- Erasmia Erasmia
- Coordinates: 25°48′51″S 28°5′35″E﻿ / ﻿25.81417°S 28.09306°E
- Country: South Africa
- Province: Gauteng
- Municipality: City of Tshwane
- Established: 26 January 2019

Area
- • Total: 2.93 km^{2} (1.13 sq mi)

Population (2011)
- • Total: 6,932
- • Density: 2,370/km^{2} (6,130/sq mi)

Racial makeup (2011)
- • Black African: 12.6%
- • Coloured: 1.8%
- • Indian/Asian: 77.0%
- • White: 7.0%
- • Other: 1.6%

First languages (2011)
- • English: 75.3%
- • Afrikaans: 12.5%
- • Northern Sotho: 2.5%
- • Tswana: 1.2%
- • Other: 8.5%
- Time zone: UTC+2 (SAST)
- Postal code (street): 0183
- PO box: 0023

= Erasmia =

Erasmia is a suburb in the northern outskirts of Centurion in the City of Tshwane Metropolitan Municipality, South Africa.
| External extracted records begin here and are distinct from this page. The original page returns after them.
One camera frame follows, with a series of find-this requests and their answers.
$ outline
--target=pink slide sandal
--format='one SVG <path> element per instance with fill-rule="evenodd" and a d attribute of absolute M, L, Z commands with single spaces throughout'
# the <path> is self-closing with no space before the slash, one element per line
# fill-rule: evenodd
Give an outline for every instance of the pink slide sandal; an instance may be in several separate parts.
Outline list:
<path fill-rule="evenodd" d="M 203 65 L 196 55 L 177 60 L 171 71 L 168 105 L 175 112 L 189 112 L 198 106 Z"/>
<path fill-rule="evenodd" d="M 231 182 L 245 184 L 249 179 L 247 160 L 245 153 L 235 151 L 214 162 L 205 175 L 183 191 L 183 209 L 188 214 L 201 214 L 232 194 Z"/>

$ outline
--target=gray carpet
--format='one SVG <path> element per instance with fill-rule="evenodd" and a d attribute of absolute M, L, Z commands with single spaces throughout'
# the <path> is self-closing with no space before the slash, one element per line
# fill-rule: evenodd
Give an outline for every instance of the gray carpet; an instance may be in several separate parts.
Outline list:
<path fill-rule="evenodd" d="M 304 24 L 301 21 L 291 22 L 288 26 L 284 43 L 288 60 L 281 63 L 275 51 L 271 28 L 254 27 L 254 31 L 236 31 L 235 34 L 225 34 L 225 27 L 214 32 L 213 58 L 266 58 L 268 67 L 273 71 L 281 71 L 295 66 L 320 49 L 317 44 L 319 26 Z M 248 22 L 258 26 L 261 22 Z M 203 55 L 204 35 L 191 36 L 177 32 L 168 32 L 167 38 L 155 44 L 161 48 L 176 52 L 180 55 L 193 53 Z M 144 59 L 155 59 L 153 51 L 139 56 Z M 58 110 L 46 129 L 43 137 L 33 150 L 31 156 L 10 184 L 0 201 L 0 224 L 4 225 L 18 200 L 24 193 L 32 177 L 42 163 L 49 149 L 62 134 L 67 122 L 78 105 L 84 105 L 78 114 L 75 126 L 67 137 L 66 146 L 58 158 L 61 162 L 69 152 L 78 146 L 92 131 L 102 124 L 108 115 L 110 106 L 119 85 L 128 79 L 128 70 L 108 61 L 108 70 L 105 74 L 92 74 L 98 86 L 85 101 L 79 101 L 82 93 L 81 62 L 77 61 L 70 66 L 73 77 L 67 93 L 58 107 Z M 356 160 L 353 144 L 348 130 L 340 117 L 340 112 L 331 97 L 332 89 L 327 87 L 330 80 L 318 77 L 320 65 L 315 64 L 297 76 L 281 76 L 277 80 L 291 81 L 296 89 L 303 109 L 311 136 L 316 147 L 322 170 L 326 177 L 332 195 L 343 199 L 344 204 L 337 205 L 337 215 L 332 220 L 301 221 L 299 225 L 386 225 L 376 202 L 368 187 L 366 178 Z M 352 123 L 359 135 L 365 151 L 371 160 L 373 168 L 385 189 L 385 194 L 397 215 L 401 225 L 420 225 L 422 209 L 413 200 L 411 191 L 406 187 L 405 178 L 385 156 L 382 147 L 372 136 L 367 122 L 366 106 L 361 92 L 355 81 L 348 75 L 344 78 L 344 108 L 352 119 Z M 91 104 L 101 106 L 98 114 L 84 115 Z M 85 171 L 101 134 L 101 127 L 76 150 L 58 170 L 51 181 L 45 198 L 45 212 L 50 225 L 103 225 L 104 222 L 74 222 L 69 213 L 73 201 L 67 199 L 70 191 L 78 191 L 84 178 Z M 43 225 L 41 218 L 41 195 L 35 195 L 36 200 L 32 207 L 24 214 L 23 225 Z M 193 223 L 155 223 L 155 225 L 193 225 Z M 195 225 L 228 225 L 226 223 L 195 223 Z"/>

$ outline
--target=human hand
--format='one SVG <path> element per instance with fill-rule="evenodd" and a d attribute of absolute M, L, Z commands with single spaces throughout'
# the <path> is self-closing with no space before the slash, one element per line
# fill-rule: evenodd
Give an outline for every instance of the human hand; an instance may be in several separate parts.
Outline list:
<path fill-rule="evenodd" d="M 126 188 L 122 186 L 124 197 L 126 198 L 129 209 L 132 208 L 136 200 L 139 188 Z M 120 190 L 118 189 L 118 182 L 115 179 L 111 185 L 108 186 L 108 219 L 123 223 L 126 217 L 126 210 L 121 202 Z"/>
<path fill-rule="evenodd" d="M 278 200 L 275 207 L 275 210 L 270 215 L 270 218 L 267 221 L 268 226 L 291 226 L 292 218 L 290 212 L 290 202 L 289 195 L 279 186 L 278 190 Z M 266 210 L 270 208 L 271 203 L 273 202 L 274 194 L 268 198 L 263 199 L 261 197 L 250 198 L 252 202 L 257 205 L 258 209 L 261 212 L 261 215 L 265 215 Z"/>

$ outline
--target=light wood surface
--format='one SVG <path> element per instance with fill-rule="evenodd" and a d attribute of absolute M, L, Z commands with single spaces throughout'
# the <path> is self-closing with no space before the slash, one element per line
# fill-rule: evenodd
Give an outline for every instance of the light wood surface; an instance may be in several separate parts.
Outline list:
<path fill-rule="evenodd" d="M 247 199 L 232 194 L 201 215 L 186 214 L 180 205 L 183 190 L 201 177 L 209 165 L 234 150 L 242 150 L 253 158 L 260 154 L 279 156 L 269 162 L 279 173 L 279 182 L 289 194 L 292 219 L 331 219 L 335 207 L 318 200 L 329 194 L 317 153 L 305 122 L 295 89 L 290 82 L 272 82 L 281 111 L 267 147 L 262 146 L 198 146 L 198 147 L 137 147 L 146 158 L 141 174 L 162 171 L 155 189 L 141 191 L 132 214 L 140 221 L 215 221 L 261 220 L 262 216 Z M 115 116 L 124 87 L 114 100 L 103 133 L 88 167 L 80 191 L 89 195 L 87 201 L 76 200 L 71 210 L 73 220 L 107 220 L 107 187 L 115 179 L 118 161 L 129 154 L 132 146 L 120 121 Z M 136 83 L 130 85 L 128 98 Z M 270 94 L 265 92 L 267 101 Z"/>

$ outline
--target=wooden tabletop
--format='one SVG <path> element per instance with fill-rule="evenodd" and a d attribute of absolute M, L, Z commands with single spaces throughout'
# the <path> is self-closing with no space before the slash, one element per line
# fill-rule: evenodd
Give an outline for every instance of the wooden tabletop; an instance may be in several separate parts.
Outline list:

Originally a whites-only area under apartheid, increasing numbers of Indians from neighbouring Laudium moved in, following the abolition of segregation in the early 1990s, and the construction of a direct link road between the two areas. Erasmia lies west of the R55 route. In 2001, 65.72% of the population was Indian, and by 2011, Indians made up 77.03% of the population. The area called Christoburg is for census and other purposes usually treated as part of Erasmia.

==History==
It became a suburb on 4 September 1946 and was named after WFE Erasmus. It was created out of the farms Mooiplaas No. 69 and Zwartkop No. 476.